こんな今の自分を母が受け入れてくれるとは思えない。
母の望んだ人生から大きく外れた娘を、親から授かった身体を作り変え、戦うために生きるしかない未来を、認めてはくれないだろう。
大月が母にどこまで今のAWPについて説明していたかはわからないが、被験者の母親なのだ。自分の正体が知られる日も、そう遠くはなかったはずだ。
しかしもう母に認められたいという気持ちに縛られたくない、と自分では思っているのだろう。
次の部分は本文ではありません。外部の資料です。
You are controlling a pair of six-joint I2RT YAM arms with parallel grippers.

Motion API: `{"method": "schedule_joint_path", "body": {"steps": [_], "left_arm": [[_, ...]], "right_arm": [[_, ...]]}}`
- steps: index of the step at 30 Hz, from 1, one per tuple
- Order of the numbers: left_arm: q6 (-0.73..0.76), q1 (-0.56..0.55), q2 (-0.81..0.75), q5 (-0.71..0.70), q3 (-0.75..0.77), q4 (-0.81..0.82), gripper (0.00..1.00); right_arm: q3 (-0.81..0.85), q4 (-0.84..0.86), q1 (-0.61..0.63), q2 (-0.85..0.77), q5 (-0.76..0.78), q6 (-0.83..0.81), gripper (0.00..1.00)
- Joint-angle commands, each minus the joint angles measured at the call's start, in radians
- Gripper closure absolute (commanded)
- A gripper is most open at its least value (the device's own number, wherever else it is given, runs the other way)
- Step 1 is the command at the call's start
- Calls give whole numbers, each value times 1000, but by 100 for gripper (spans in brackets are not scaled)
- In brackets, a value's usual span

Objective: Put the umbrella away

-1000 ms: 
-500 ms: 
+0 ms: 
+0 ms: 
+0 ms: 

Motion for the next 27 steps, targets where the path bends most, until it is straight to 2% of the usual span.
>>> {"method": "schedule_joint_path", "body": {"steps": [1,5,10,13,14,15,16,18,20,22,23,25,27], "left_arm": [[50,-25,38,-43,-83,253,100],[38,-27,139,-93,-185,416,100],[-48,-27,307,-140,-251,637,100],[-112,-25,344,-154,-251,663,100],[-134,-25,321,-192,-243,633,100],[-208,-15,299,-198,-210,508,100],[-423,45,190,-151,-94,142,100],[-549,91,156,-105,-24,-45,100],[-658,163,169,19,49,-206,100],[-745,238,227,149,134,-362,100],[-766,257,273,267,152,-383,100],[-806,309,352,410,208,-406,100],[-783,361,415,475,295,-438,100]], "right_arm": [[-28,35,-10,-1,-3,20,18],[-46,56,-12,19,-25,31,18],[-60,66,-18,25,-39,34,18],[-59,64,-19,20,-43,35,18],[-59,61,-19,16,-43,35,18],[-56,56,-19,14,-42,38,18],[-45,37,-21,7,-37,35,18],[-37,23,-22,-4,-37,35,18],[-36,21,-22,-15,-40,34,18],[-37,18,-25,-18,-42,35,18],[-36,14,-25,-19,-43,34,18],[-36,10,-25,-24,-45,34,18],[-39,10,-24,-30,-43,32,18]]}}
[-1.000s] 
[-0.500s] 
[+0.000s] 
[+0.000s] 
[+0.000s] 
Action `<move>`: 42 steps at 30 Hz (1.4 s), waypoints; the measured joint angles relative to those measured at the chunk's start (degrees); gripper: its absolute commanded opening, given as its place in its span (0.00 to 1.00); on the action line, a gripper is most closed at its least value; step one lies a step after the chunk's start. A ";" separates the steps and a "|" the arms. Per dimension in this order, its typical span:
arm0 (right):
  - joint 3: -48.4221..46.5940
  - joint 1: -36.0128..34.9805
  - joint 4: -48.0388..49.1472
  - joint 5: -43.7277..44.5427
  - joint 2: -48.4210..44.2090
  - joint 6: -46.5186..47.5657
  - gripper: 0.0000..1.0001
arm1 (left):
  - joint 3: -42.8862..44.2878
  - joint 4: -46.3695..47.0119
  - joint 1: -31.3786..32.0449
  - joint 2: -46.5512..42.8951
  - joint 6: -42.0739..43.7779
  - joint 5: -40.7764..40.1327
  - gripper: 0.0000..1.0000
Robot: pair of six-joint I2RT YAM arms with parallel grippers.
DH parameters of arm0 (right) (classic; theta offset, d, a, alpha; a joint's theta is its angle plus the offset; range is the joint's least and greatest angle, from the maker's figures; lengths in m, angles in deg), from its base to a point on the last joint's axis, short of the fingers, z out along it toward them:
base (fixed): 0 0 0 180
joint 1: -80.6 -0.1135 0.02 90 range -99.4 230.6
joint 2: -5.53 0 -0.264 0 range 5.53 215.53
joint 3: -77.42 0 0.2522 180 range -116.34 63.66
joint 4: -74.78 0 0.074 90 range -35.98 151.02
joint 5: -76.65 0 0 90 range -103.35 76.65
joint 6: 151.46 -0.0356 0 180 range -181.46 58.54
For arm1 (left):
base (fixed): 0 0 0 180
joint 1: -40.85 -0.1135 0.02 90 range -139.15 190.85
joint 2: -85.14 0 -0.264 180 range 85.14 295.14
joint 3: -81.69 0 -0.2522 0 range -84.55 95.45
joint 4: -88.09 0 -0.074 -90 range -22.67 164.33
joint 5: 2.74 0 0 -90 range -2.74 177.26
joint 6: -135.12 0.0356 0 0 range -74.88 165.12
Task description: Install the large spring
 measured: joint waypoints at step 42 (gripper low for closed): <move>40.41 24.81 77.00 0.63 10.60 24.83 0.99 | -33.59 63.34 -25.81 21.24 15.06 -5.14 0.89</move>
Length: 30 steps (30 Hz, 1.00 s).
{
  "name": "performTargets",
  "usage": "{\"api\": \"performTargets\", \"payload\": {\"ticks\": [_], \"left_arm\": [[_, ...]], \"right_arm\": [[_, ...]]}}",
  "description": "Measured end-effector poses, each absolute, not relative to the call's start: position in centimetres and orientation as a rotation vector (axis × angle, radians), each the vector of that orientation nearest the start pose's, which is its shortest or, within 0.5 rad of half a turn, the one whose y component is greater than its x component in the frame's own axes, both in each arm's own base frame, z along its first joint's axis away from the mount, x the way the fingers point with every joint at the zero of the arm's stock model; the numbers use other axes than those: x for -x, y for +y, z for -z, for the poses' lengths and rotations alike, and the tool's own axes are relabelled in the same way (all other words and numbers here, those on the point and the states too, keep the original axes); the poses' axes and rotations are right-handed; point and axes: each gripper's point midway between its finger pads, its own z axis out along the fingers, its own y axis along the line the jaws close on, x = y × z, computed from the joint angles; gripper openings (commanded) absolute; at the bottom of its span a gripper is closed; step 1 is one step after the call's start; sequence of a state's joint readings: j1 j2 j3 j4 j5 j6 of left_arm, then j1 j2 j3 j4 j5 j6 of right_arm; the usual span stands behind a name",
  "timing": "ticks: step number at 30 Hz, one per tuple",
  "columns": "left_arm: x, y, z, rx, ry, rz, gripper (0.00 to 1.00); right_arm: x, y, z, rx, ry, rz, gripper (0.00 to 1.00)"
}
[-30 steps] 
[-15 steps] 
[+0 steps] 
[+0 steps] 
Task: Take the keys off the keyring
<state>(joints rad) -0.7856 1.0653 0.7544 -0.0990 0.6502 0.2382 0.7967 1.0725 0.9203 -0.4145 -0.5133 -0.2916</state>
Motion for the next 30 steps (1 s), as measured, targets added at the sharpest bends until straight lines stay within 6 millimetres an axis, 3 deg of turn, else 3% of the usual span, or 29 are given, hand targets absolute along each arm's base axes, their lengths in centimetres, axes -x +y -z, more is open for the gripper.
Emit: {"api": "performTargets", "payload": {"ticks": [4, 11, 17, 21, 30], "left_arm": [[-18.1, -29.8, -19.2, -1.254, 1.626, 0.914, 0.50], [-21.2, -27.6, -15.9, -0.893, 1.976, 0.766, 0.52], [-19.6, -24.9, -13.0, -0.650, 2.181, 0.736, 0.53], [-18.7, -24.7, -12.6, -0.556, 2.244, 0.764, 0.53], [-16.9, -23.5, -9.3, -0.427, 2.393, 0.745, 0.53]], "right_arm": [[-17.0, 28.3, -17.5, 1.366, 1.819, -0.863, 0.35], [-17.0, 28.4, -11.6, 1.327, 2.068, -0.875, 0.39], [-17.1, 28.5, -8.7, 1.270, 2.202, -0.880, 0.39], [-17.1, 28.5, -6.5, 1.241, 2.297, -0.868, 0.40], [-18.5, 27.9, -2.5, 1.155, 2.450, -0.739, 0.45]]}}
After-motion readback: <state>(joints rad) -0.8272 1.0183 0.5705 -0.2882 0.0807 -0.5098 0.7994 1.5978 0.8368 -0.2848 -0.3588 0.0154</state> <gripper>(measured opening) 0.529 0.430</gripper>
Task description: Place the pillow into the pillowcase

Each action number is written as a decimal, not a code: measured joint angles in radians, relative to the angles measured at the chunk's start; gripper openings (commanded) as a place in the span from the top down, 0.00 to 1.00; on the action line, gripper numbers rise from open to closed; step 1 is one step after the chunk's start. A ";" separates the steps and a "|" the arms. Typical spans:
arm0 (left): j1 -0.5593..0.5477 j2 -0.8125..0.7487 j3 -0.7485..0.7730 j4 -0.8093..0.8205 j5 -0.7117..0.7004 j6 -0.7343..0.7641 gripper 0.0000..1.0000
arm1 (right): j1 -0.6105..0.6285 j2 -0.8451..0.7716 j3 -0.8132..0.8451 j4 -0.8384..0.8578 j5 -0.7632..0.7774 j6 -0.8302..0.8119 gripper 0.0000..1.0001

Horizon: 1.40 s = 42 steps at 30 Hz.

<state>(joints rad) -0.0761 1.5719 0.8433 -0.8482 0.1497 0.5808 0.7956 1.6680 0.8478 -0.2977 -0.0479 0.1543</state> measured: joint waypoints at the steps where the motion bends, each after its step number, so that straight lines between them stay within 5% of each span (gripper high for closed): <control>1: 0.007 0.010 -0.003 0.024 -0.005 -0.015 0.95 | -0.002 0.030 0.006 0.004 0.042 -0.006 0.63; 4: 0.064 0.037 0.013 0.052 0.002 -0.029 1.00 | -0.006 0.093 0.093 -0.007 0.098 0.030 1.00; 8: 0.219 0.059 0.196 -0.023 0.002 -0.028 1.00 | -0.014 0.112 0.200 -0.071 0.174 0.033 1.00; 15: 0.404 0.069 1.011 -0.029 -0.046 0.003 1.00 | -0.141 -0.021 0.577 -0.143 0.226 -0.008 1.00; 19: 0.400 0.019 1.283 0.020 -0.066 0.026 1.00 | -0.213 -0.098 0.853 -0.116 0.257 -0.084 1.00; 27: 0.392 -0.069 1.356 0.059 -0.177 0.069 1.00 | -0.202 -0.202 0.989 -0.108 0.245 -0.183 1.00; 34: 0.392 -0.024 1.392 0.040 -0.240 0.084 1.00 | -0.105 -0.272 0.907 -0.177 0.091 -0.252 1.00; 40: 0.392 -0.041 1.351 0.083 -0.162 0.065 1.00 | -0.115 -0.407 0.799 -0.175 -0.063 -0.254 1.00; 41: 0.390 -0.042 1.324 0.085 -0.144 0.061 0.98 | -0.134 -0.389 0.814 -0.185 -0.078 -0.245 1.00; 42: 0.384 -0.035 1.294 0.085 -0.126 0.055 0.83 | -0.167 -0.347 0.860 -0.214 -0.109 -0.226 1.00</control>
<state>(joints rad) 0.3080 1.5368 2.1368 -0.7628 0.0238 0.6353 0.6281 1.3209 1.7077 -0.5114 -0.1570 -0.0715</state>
心が完全な自由を欲していることを、未来はどこか突き放した気持ちで自覚していた。
認めてくれないのなら、否定するのなら殺すしかない。
母が、そんな娘ならいらないと思うのと同じように。
そんな母など、生きていくのに邪魔になるだけだ。
別段母に強い殺意を感じているわけではないが、何故かそうしなければならないという衝動に逆らう気力もなかった。
それに、自分はこの銃で大月専務を自滅させた。
半ば偶発的だったとは言え、身近な人間の命を奪ってしまったのだ。
もう後戻りするには遅すぎる。
だから、彼女は動いた。
未来の手がベレッタを腿の隠しホルスターに納め、足元の水飛沫を跳ね上げて走り出す。
暗くなり始めた空に飛び出した金属の人影が建物の上を飛び移っていく様は、視力の優れた人間でも捉えられるものではなかった。